Still, given the vast use of resources, it could be politically effective (if not economically viable for everyone) for artists to refuse to mint NFTs on Ethereum until it makes the promised shift to proof of stake mining. There is a growing movement for green NFTs, and an Eco-NFTs Discord, which aim to advocate for these issues. For their part, the makers of CryptoKitties haven’t waited around for Ethereum’s promised improvements–they built their own proof-of-stake blockchain, Flow, which powers their new collectibles juggernaut, NBA TopShot, and other platforms, including the art marketplace VIV3

We Have to Change Our Money

If the NFT-backed art market is just a kind of art version of sports memorabilia, though, it’s also something kind of profound, an opportunity to think through what a different and more equitable art market would be like. For example, while she has not minted an NFT yet due to environmental questions, Sara Ludy has used the NFT as an opportunity to develop a new contract with her gallery that is more supportive of the gallery’s staff. Likewise, much has been made of the potential for smart contracts to offer automated resale rights for artists to benefit from secondary market sales, although bad faith actors can find ways around these just as they can in the traditional art world. Cryptocurrency is not a prerequisite for these ways of working, but in some way, it does open up a conceptual space that seems to prompt this type of thinking. This is the space created and explored by Nora Khan and Nick James Scavo with this 2015 piece for Rhizome, by Furtherfield with Artists Re:Thinking the Blockchain and DAOWO, and by Mat Dryhurst and Holly Herndon with through their ongoing Interdependence podcast. Cryptocurrency does offer some opportunity to define terms anew, even if the terms just end up in a traditional license alongside the NFT. It’s like this amazing video by Babak Radboy, where he argues that “if we want to change the world, we have to change our money.” 

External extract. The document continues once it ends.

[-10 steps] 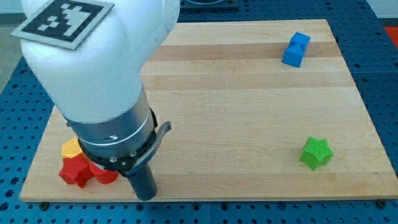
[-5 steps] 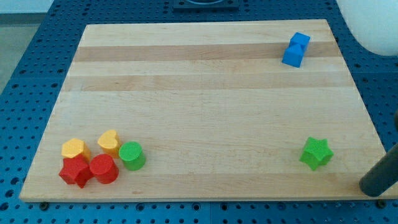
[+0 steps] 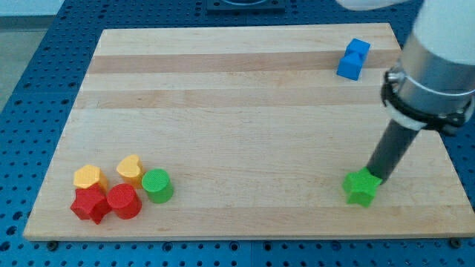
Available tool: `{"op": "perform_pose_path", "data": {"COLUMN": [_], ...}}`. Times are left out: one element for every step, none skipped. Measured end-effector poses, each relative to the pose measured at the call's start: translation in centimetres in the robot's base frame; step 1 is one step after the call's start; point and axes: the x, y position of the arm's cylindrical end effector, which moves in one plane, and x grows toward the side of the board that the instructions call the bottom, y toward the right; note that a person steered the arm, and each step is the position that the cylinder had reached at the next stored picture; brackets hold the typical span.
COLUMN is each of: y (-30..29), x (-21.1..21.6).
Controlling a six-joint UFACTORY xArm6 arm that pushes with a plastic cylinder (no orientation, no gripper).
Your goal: Push the green star closer to green circle
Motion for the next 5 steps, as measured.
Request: {"op": "perform_pose_path", "data": {"y": [-3.5,-3.8,1.5,1.0,0.2], "x": [0.4,-0.5,1.0,4.1,5.1]}}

The idea of a new kind of money and a new kind of art market are powerful and important, but dangerous if taken too far. Both NFTs and the traditional art market have a significant carbon footprint. Both involve negotiable ideas about what constitute the artwork, and what constitutes ownership of it. Both involve the staking of monetary value based on reputation, perceived desirability, a good sales pitch, and more. Dynamics shaping the NFT art market are rooted in material infrastructures, politics of nation states, deep-seated societal power relations, barriers of language and access. To achieve the kind of change Radboy describes, we need to treat the NFT not as an entirely new instrument, but as one that’s embedded in these existing social realities.